ASSIGNED TASK: The listing below should be printed in full and exactly, apart from its images.
------------------------------------------------
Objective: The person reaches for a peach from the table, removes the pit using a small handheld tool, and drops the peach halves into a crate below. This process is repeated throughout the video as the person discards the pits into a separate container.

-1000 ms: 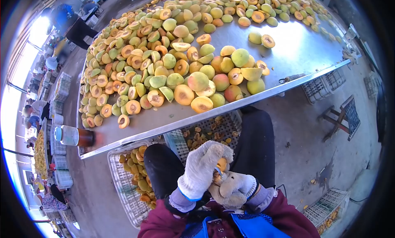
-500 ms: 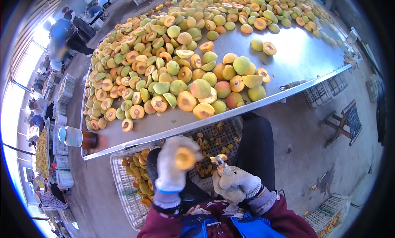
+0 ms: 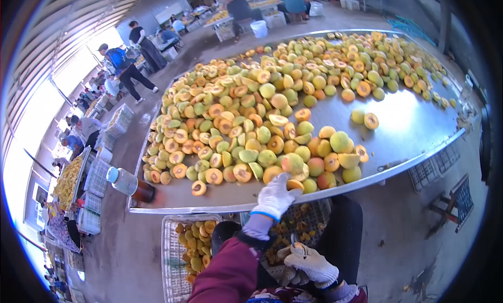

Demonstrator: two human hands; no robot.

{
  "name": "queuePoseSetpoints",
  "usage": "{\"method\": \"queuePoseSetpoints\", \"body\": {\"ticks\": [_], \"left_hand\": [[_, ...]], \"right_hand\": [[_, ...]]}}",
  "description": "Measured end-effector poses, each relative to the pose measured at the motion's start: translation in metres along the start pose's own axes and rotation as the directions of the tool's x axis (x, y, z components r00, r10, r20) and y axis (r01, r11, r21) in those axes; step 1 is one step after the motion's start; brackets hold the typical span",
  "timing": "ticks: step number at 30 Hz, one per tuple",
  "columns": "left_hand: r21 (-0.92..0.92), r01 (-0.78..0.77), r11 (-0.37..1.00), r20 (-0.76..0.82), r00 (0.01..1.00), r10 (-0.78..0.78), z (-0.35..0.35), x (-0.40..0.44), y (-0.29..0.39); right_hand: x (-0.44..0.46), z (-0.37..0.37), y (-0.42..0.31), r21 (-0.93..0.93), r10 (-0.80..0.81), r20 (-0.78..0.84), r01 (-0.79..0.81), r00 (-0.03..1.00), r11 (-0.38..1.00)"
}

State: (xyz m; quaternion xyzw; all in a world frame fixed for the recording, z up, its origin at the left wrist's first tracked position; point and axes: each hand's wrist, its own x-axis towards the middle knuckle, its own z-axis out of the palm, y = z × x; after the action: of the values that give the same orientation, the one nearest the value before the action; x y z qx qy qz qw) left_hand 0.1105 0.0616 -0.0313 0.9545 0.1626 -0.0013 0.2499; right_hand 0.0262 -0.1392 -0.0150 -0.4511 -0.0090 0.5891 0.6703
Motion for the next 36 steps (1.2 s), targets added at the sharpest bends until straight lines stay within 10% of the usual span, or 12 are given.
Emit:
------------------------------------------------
ANSWER:
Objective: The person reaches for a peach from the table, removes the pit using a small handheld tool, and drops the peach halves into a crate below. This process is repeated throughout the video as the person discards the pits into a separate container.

-1000 ms: 
-500 ms: 
+0 ms: 

Demonstrator: two human hands; no robot.

{
  "name": "queuePoseSetpoints",
  "usage": "{\"method\": \"queuePoseSetpoints\", \"body\": {\"ticks\": [_], \"left_hand\": [[_, ...]], \"right_hand\": [[_, ...]]}}",
  "description": "Measured end-effector poses, each relative to the pose measured at the motion's start: translation in metres along the start pose's own axes and rotation as the directions of the tool's x axis (x, y, z components r00, r10, r20) and y axis (r01, r11, r21) in those axes; step 1 is one step after the motion's start; brackets hold the typical span",
  "timing": "ticks: step number at 30 Hz, one per tuple",
  "columns": "left_hand: r21 (-0.92..0.92), r01 (-0.78..0.77), r11 (-0.37..1.00), r20 (-0.76..0.82), r00 (0.01..1.00), r10 (-0.78..0.78), z (-0.35..0.35), x (-0.40..0.44), y (-0.29..0.39); right_hand: x (-0.44..0.46), z (-0.37..0.37), y (-0.42..0.31), r21 (-0.93..0.93), r10 (-0.80..0.81), r20 (-0.78..0.84), r01 (-0.79..0.81), r00 (-0.03..1.00), r11 (-0.38..1.00)"
}

State: (xyz m; quaternion xyzw; all in a world frame fixed for the recording, z up, its origin at the left wrist's first tracked position; point and axes: each hand's wrist, its own x-axis towards the middle knuckle, its own z-axis out of the palm, y = z × x; after the action: of the values that give the same orientation, the one nearest the value before the action; x y z qx qy qz qw) left_hand 0.1105 0.0616 -0.0313 0.9545 0.1626 -0.0013 0.2499; right_hand 0.0262 -0.1392 -0.0150 -0.4511 -0.0090 0.5891 0.6703
Motion for the next 36 steps (1.2 s), targets added at the sharpest bends until straight lines stay within 10% of the usual span, or 12 are given.
Emit:

This is the complete answer to the exercise.